Lambeth J D, McCaslin D R, Kamin H
J Biol Chem. 1976 Dec 10;251(23):7545-50.
Adrenodoxin reductase and adrenodoxin have been shown (Chu, J.-W., and Kimura, T. (1973) J. Biol. Chem. 248, 5183-5187) to form a low dissociation constant, 1:1 complex when both proteins are in the oxidized form. We have found that when adrenodoxin: adrenodoxin reductase ratios are varied by increasing the adrenodoxin concentration, with adrenodoxin reductase held constant, an increasing rate of cytochrome c reduction, with NADPH as reductant, is seen up to a ratio of 1:1, indicating that cytochrome c reduction occurs via the protein-protein complex. Spectra observed during titration of this protein-protein complex with NADH were resolved into components by the linear programming method, using a computer program written in Fortran IV. Analysis of the data has shown that the flavoprotein is reduced prior to the iron sulfur protein, and that the midpoint oxidation-reduction potentials (pH 7.5) of the two proteins are -295 and -331 mV, respectively, when both are present in the complex. Complex formation does not alter the potential of adrenodoxin reductase, but changes that of adrenodoxin by -40 mV. Equilibrium constants derived from potential measurements show that the strength of the protein-protein interaction in the complex is unaltered by reduction of adrenodoxin reductase, but is decreased by about 1 kcal due to reduction of adrenodoxin. The low dissociation constants for both oxidized reduced forms of the adrenodoxin reductase-adrenodoxin complex indicate that the complex must remain associated throughout its catalytic cycle. Titration of the adrenodoxin reductase-adrenodoxin complex with the physiologic reductant, NADPH, was followed by EPR and visible spectra, and yielded an order of reduction of the components identical with that seen when NADH was used as reductant. Reduction of the protein-protein complex with NADPH yielded a ternary complex between NADP+, flavoprotein, and iron sulfur protein, with the two electrons located in a "charge transfer" complex between flavoprotein and pyridine nucleotide.
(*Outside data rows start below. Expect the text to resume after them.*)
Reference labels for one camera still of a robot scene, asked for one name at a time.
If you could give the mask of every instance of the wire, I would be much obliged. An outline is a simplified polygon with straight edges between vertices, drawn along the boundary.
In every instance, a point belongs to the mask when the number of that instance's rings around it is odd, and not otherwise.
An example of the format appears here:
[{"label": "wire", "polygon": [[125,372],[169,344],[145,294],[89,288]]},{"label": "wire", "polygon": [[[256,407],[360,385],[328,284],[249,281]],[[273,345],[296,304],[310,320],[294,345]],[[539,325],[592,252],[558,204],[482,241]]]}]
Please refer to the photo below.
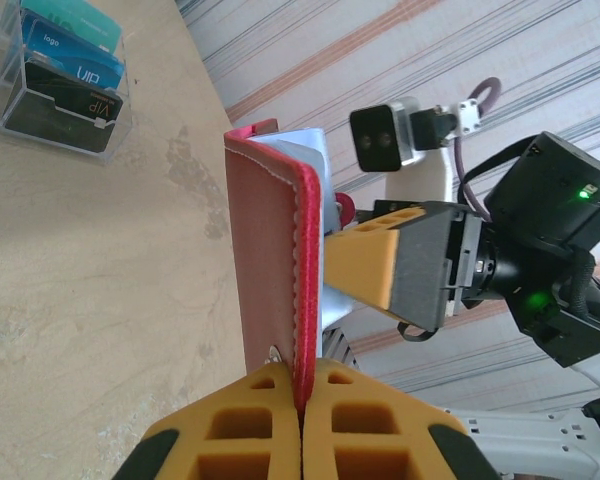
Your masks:
[{"label": "wire", "polygon": [[407,329],[409,329],[409,327],[415,327],[415,325],[411,325],[409,323],[404,323],[404,322],[398,322],[398,332],[400,332],[400,335],[402,335],[402,338],[404,340],[406,340],[407,342],[426,342],[427,340],[429,340],[431,337],[433,337],[436,333],[438,333],[438,328],[436,328],[433,332],[429,332],[429,331],[422,331],[422,333],[419,333],[418,335],[412,335],[407,333]]},{"label": "wire", "polygon": [[587,308],[587,288],[591,283],[596,261],[591,252],[576,248],[573,256],[573,273],[569,287],[569,313],[586,320],[589,315]]},{"label": "wire", "polygon": [[[471,92],[469,98],[477,99],[487,90],[489,90],[487,98],[478,104],[478,113],[480,114],[481,118],[489,113],[489,110],[493,108],[495,103],[498,101],[498,98],[500,98],[500,95],[502,94],[502,82],[500,79],[496,77],[489,77],[486,80],[483,80],[476,88],[473,89],[473,92]],[[491,216],[489,215],[489,212],[487,212],[487,210],[480,204],[480,201],[473,193],[471,187],[464,181],[465,170],[464,162],[462,160],[462,141],[460,140],[460,137],[456,138],[453,143],[453,156],[456,164],[456,171],[458,172],[458,178],[460,180],[460,186],[458,188],[462,189],[467,201],[478,213],[478,215],[480,215],[485,221],[490,222]]]},{"label": "wire", "polygon": [[[505,163],[508,163],[514,158],[518,158],[525,152],[527,148],[529,148],[529,146],[533,143],[535,138],[536,135],[533,135],[531,137],[526,137],[522,140],[518,140],[516,143],[509,145],[507,148],[488,158],[477,167],[472,168],[465,174],[463,184],[469,185],[469,182],[474,178],[484,173],[487,173],[489,170],[493,170],[494,168],[497,168],[500,165],[504,165]],[[461,203],[463,205],[467,204],[467,200],[464,195],[464,189],[462,188],[458,188],[458,203]]]}]

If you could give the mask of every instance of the striped wall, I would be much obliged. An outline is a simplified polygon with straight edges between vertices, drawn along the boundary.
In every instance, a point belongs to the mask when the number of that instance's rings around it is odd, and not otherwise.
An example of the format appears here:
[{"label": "striped wall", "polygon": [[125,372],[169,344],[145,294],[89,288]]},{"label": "striped wall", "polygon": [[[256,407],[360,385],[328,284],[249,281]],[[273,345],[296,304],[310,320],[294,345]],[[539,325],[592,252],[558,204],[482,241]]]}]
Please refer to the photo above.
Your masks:
[{"label": "striped wall", "polygon": [[[334,183],[360,207],[384,180],[357,168],[349,112],[405,95],[454,102],[492,75],[503,96],[465,142],[467,167],[541,130],[600,159],[600,0],[177,1],[231,121],[324,128]],[[505,169],[475,182],[480,196]],[[544,411],[600,394],[544,357],[499,302],[423,344],[366,307],[342,329],[363,371],[439,405]]]}]

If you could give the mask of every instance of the white stitching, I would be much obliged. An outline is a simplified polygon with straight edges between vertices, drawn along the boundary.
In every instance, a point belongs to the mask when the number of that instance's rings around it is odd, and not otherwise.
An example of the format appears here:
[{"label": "white stitching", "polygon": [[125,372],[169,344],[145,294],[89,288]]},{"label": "white stitching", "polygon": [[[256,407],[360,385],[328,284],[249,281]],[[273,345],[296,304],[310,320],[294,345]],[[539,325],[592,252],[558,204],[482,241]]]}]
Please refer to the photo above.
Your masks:
[{"label": "white stitching", "polygon": [[274,178],[277,178],[278,180],[286,183],[287,185],[291,185],[291,188],[293,188],[293,201],[295,204],[295,211],[293,212],[293,356],[295,362],[295,359],[298,357],[298,274],[300,273],[298,271],[298,191],[293,182],[287,180],[286,178],[282,177],[281,175],[278,175],[275,172],[272,172],[269,168],[267,168],[255,158],[247,155],[246,153],[233,150],[232,148],[229,148],[226,145],[225,149],[231,153],[235,153],[236,155],[240,155],[241,157],[251,160],[255,164],[259,165],[261,168],[263,168],[267,173],[269,173],[269,175],[271,175]]}]

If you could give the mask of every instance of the table surface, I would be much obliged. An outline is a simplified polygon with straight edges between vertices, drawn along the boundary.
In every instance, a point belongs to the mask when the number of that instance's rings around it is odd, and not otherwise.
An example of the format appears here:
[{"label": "table surface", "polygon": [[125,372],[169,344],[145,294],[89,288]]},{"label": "table surface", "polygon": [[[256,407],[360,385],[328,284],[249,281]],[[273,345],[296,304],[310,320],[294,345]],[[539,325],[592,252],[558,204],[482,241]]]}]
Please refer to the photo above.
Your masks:
[{"label": "table surface", "polygon": [[146,428],[244,374],[222,133],[173,0],[123,26],[113,163],[0,142],[0,479],[110,478]]}]

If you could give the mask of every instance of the red leather wallet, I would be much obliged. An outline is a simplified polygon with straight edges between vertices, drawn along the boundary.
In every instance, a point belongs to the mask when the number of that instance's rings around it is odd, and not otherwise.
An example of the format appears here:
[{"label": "red leather wallet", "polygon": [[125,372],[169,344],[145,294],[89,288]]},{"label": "red leather wallet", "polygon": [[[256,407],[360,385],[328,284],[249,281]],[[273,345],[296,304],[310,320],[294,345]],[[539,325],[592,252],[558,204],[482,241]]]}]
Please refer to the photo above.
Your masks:
[{"label": "red leather wallet", "polygon": [[247,373],[277,347],[304,412],[318,338],[321,191],[312,167],[249,140],[277,130],[267,120],[225,134],[229,216]]}]
肾上腺皮质铁氧化还原蛋白还原酶和肾上腺皮质铁氧化还原蛋白已被证明(朱,J.-W.,和木村,T.(1973年)《生物化学杂志》248,5183 - 5187),当两种蛋白质都处于氧化形式时,会形成一种低解离常数的1:1复合物。我们发现,当通过增加肾上腺皮质铁氧化还原蛋白的浓度来改变肾上腺皮质铁氧化还原蛋白与肾上腺皮质铁氧化还原蛋白还原酶的比例,而肾上腺皮质铁氧化还原蛋白还原酶保持恒定时,以NADPH作为还原剂,细胞色素c的还原速率会不断增加,直至达到1:1的比例,这表明细胞色素c的还原是通过蛋白质 - 蛋白质复合物发生的。在用NADH滴定这种蛋白质 - 蛋白质复合物过程中观察到的光谱,通过使用用Fortran IV编写的计算机程序,采用线性规划方法分解为各个组分。数据分析表明,黄素蛋白在铁硫蛋白之前被还原,并且当两种蛋白质都存在于复合物中时,它们的中点氧化还原电位(pH 7.5)分别为 - 295和 - 331 mV。复合物的形成不会改变肾上腺皮质铁氧化还原蛋白还原酶的电位,但会使肾上腺皮质铁氧化还原蛋白的电位改变 - 40 mV。从电位测量得出的平衡常数表明,复合物中蛋白质 - 蛋白质相互作用的强度不会因肾上腺皮质铁氧化还原蛋白还原酶的还原而改变,但由于肾上腺皮质铁氧化还原蛋白的还原会降低约1千卡。肾上腺皮质铁氧化还原蛋白还原酶 - 肾上腺皮质铁氧化还原蛋白复合物的氧化还原形式的低解离常数表明,该复合物在其整个催化循环中必须保持结合状态。用生理还原剂NADPH滴定肾上腺皮质铁氧化还原蛋白还原酶 - 肾上腺皮质铁氧化还原蛋白复合物,随后进行EPR和可见光谱分析,得到的组分还原顺序与使用NADH作为还原剂时相同。用NADPH还原蛋白质 - 蛋白质复合物会产生一种NADP⁺、黄素蛋白和铁硫蛋白之间的三元复合物,两个电子位于黄素蛋白和吡啶核苷酸之间的“电荷转移”复合物中。